Ao ser questionado sobre os próximos passos a dar no tratamento do cancro da mama, o oncologista refere que se trata sobretudo de questões de sustentabilidade económica, dados os custos incrementais associados ao tratamento. O tratamento do cancro da mama é cada vez mais eficaz, mas também consome cada vez mais recursos. “Os novos fármacos têm contribuído a mudar a história natural de alguns cancros da mama, com um impacto muito positivo na vida das pessoas, sendo cada vez mais eficazes e menos tóxicos, mas um peso financeiro muito importante para as instituições e para a sociedade em geral.”

Do ponto de vista do doente, é importante que se continue a oferecer a máxima eficácia das terapêuticas com a menor toxicidade.

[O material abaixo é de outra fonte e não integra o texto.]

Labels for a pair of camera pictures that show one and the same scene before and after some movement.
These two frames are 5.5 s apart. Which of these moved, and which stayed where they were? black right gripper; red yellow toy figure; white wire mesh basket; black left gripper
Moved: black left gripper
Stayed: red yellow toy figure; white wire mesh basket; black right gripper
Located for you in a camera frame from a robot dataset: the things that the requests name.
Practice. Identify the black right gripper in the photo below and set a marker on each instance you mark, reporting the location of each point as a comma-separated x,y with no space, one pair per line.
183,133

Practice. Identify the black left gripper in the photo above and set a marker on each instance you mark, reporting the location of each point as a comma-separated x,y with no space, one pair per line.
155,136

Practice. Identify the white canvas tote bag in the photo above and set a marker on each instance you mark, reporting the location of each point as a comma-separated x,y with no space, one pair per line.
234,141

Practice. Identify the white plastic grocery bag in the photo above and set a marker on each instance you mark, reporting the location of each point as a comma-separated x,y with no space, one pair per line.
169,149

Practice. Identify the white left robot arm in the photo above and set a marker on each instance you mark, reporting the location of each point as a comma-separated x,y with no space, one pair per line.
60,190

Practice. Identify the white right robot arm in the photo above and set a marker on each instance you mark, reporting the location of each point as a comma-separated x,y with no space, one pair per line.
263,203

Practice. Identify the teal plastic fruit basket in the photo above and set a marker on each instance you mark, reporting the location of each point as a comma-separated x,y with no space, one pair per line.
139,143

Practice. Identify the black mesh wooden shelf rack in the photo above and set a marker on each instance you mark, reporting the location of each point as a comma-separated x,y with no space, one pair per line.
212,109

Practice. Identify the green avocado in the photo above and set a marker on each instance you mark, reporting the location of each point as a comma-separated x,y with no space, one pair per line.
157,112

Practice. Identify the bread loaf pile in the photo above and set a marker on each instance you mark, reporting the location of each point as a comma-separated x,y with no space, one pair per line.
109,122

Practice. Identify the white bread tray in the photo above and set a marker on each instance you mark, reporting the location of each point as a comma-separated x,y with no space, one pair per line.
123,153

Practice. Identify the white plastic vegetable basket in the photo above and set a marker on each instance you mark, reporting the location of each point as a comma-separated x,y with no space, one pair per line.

Joaquim Abreu de Sousa não se refere apenas à toxicidade farmacológica, mas também às sequelas das terapêuticas efetuadas.

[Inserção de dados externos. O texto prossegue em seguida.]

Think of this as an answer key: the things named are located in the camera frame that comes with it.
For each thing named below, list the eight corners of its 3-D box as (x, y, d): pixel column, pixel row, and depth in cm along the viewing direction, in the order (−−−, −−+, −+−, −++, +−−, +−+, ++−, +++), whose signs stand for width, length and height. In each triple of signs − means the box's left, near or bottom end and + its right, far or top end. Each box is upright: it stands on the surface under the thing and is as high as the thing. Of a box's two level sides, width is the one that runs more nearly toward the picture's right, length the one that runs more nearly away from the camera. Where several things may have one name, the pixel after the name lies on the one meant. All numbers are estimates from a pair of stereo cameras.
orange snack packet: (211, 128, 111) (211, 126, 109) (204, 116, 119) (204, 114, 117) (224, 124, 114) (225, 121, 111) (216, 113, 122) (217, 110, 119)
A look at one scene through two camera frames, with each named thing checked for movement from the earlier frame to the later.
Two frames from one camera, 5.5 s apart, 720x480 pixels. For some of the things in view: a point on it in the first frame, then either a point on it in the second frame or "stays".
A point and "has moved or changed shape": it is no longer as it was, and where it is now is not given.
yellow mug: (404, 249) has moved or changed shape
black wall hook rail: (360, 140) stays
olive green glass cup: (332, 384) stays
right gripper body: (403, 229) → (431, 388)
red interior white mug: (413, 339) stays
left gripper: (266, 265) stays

“O nosso objetivo passa por proporcionar às doentes tratadas na Clínica de Mama do IPO Porto um serviço de elevada qualidade, prestando um serviço personalizado e humano, adequado às necessidades da comunidade e proporcionar uma atenção especializada, respeitosa e afável”, salienta.

Futuro
Para o futuro, o coordenador da Clínica de Mama tem algumas “prioridades”. A primeira é manter a referenciação e o acesso facilitados, tornando-os “mais simples e ágeis”. A segunda é “continuar a proporcionar os melhores resultados em saúde, com as menores sequelas possíveis, que permita a rápida integração social, familiar e profissional das doentes após o tratamento”. A terceira prioridade, que constitui “um grande desafio”, é continuar a proporcionar às doentes a possibilidade de serem tratados de acordo com as melhores práticas e com acesso às terapêuticas mais inovadoras. “A Clínica de Mama do IPO Porto é a unidade com maior número de ensaios clínicos abertos para tratar doentes com cancro da mama, o que permite que muitos possam ter acesso precoce a novos fármacos ainda não disponíveis na prática clínica de rotina”, termina Joaquim Abreu de Sousa.